BARF: Bundle-Adjusting Neural Radiance Fields

Lin et al. attack a practical limitation of NeRF (Mildenhall et al., 2020): it assumes accurate camera poses from an upstream structure-from-motion pipeline such as COLMAP. BARF removes this requirement by jointly optimizing scene representation and camera poses within the same gradient-descent loop, framing the problem as a synthesis-based bundle adjustment.
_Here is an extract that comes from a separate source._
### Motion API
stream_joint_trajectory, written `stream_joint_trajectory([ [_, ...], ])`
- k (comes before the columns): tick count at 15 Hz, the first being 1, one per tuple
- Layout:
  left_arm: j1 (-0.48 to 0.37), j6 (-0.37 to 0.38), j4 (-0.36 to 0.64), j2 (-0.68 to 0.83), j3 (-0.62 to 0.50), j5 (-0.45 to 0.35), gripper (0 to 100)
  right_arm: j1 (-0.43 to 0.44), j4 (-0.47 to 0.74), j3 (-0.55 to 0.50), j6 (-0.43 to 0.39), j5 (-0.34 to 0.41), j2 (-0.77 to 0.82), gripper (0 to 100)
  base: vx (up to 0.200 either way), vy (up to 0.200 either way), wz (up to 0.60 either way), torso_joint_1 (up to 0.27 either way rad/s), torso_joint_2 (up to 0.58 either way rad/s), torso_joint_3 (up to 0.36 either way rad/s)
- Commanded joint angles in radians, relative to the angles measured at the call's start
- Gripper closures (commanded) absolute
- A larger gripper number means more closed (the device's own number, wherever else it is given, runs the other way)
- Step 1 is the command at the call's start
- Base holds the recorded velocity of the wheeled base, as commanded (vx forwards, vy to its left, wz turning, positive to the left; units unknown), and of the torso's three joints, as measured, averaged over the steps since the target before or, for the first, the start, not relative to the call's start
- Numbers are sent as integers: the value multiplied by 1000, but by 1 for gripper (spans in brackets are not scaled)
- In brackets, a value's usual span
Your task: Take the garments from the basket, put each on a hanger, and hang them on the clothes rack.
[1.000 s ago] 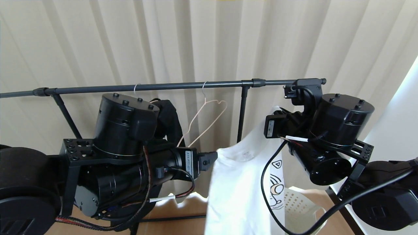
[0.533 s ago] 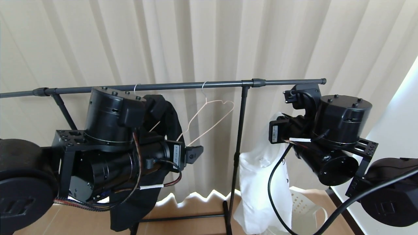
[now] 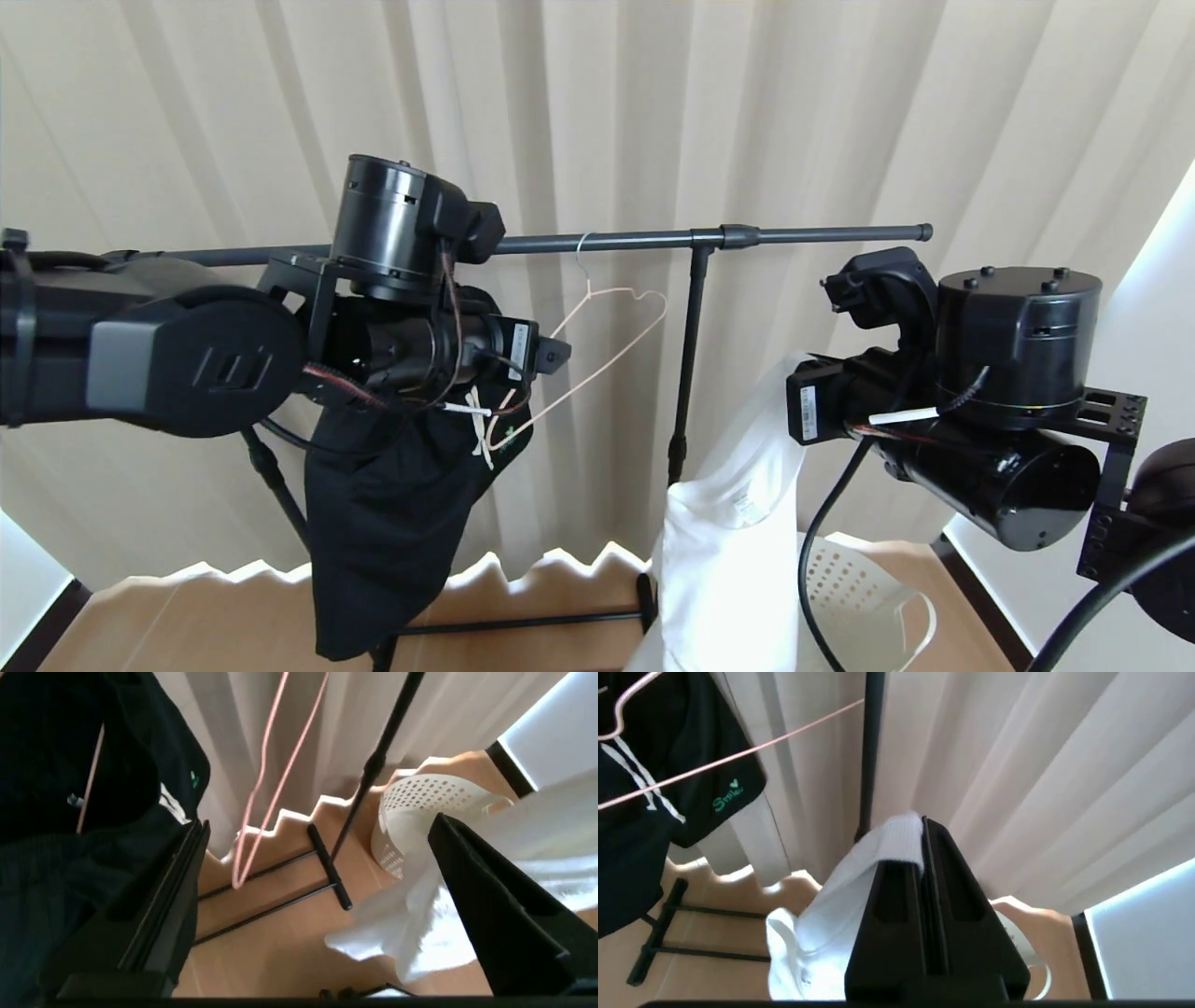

The authors first establish a theoretical link to classical image alignment: synthesizing a NeRF pixel and matching it to an observation is, up to first order, an alignment problem on the photometric residual, and is therefore subject to the same coarse-to-fine wisdom that has made Lucas-Kanade alignment robust for decades. They show that NeRF's high-frequency sinusoidal positional encoding interferes with this process — the gradient landscape with respect to camera pose becomes spiky and bundle adjustment falls into local minima.

The proposed fix is a coarse-to-fine annealing schedule on the positional-encoding frequencies: the high-frequency bands of the encoding are masked out early in training and progressively re-enabled. The low-frequency NeRF gives smooth pose-gradients, the optimizer finds the correct camera registration globally, and then the high-frequency content is reintroduced to capture fine detail. The same trick had appeared concurrently in Nerfies (Park et al., 2020) for deformation fields; BARF applies it to extrinsic pose.

Experiments on synthetic Blender scenes and real forward-facing scenes show that BARF recovers reasonable poses and reconstructions even from heavily perturbed or completely uninitialized cameras, enabling pose-free NeRF training. The result connects the radiance-field literature to visual SLAM and dense reconstruction, and is a regular reference for subsequent pose-refining NeRF and Gaussian-splatting systems.